Steve Buscemi is the Peter Lorre of his generation, with his portrayals of villains, psychos and deadbeats aided in no small part by his unorthodox appearance. But to dismiss him simply as a character actor specialising in grotesques and eccentrics is to overlook his burgeoning career behind the camera. He has worked on high-calibre TV like Oz and The Sopranos and films like Animal Factory (2000) and Lonesome Jim (2005), though his finest directorial effort remains his debut feature.

Tommy (Buscemi) is an unemployed mechanic who lives above Trees Lounge, the bar where he spends the majority of his time. His girlfriend, Theresa (Elizabeth Bracco), has left him for his best friend, Rob (Anthony LaPaglia), and is pregnant with a child that may be his. When his uncle (Seymour Cassel) dies of a heart attack at the wheel of his ice cream van, Tommy takes the job, developing an unhealthy attachment to Theresa's 17-year-old niece, Debbie (Chloe Sevigny).

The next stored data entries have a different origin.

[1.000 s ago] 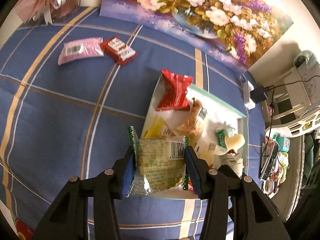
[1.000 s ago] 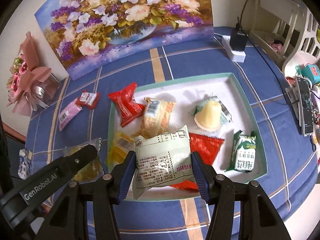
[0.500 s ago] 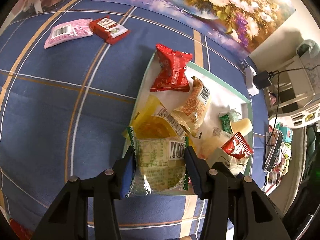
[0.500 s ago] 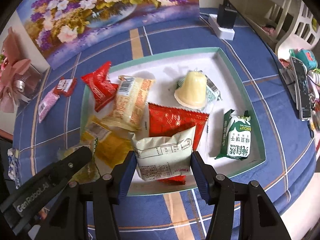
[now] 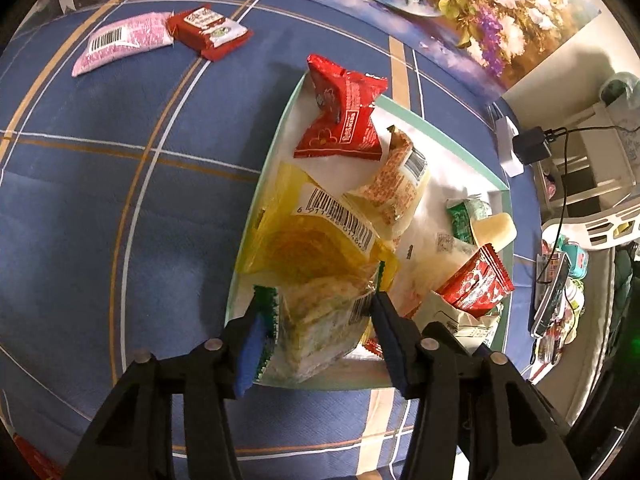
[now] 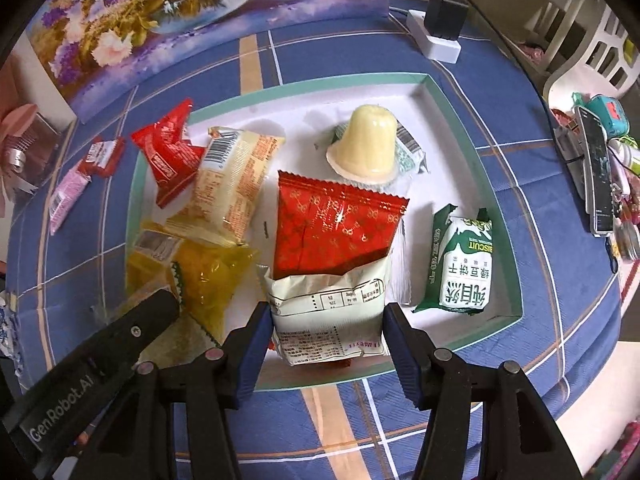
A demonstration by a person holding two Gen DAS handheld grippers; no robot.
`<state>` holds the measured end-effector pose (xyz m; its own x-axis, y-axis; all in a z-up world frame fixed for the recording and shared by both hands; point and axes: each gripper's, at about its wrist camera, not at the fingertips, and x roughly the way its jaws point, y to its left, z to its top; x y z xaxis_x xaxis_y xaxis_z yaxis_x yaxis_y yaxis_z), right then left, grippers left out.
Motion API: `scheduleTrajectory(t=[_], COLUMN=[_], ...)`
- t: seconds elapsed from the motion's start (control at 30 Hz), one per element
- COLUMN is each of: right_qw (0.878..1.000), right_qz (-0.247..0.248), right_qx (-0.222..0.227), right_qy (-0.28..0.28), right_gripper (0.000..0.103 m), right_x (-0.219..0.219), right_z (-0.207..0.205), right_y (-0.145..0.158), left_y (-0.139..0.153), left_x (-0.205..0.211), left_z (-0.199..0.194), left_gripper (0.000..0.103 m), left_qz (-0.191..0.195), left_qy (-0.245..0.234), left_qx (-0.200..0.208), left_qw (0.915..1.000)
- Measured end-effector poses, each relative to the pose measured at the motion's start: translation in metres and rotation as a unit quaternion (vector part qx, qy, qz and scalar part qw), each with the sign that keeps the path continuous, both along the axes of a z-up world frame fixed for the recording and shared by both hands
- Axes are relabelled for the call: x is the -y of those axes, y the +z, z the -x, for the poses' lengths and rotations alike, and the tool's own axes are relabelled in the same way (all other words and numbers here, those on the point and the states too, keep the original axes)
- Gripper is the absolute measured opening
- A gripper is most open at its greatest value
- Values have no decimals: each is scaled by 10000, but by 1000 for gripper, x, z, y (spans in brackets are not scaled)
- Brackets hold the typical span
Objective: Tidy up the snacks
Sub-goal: 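Open both tools over the tray and withdraw toward the last snacks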
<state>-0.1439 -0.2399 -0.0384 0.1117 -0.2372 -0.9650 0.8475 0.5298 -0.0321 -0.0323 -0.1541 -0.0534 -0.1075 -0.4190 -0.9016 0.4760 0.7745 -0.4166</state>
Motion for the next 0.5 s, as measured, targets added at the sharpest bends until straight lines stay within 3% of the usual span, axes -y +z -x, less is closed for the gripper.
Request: scheduleTrajectory(t=[0.17, 0.5], right_qw=[10000, 9999], right_qz=[-37, 17], right_qx=[17, 139], right_qy=[-6, -74], right_gripper=[62, 66], right_x=[-1, 3], right_z=[1, 5], right_y=[0, 10], left_y=[2, 26], left_x=[-2, -8], left_z=[0, -3], left_gripper=[71, 72], left_qz=[27, 197], left_qy=[17, 63], left_qx=[-109, 77], left_qw=[9999, 9998])
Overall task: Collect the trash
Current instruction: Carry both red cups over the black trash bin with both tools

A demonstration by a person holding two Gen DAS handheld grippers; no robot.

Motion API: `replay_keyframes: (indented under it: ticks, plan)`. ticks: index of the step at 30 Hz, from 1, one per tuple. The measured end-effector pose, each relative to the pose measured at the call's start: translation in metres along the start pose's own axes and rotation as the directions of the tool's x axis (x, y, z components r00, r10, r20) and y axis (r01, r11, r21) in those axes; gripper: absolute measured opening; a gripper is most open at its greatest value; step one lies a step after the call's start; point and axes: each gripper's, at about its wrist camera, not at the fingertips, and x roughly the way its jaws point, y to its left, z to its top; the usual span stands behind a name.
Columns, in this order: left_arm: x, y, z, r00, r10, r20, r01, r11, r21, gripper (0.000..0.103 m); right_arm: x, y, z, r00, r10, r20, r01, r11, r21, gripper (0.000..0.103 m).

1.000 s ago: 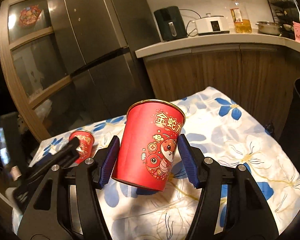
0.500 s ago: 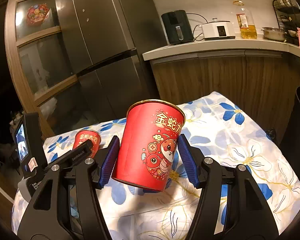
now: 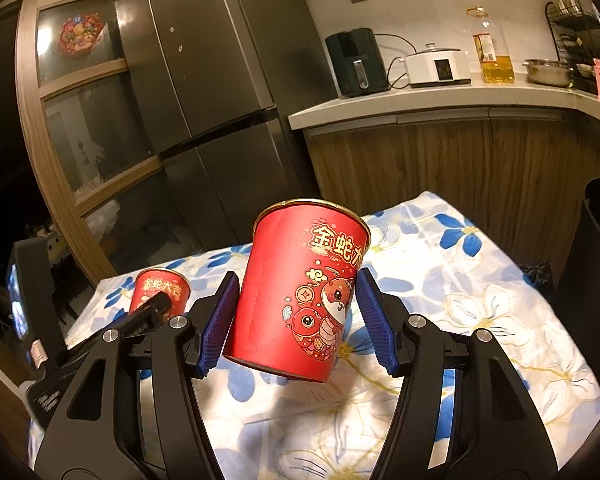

Trees Lounge captures the spirit of Charles Bukowski's stark prose more accurately than the direct adaptations of his work; Buscemi's sleepy demeanour embodies the lassitude of the ‘lowlife laureate' in a way that a carefully dishevelled Mickey Rourke in Barfly (1987) or Matt Dillon in Factotum (2005) could never hope to. Buscemi proved himself to be a skilled writer of dialogue, observer of human behaviour and judge of tone, the film's consciously languid pace echoing the aimless lives it depicts.

This is what my last birthday party looked like.


Sevigny dispelled any notion that her breakthrough performance in Kids (1995) was due solely to her elfin androgyny, exhibiting assurance beyond her years as the surly teenager who throws Tommy's situation into sharp relief and offers him the chance to relive some of his lost youth. Mark Boone Junior plays Mike, a hard-drinking barfly who is struggling to keep his marriage together; Boone has made a career depicting lowlifes and Buscemi put his sleazy deportment to good use here. Daniel Baldwin is suitably threatening as Debbie's father, Carol Kane shines as Connie, a redoubtable barmaid, and there are fleeting appearances from Samuel L. Jackson, Mimi Rogers and Kevin Corrigan.

Buscemi brought a European sensibility to his portrait of small-town ennui, resisting the temptation to lapse into melodrama when delineating the complex dynamic of the central relationships. The intricacies of the characters' lives are gradually revealed in their interactions rather than a contrived plot twist. The understated camerawork, downbeat photography and pitch-perfect performances paint a darkly comic picture of simmering resentment, festering regret and crippling loneliness.

One of the most poignant moments comes when Connie mistakes Tommy for Bill (Bronson Dudley), the veteran lush who props up the bar day in, day out; offering Tommy a window into his future. Trees Lounge presents a sort of anti-Cheers, an unflinching look at the ugly side of the drinking culture, showing the bar not as a hospitable refuge from life's iniquities but a hive of self-obliteration and mutual denial, dispelling the romance of barroom badinage to expose the grim compulsion that drives the addict, never daring to stop lest reality should impinge.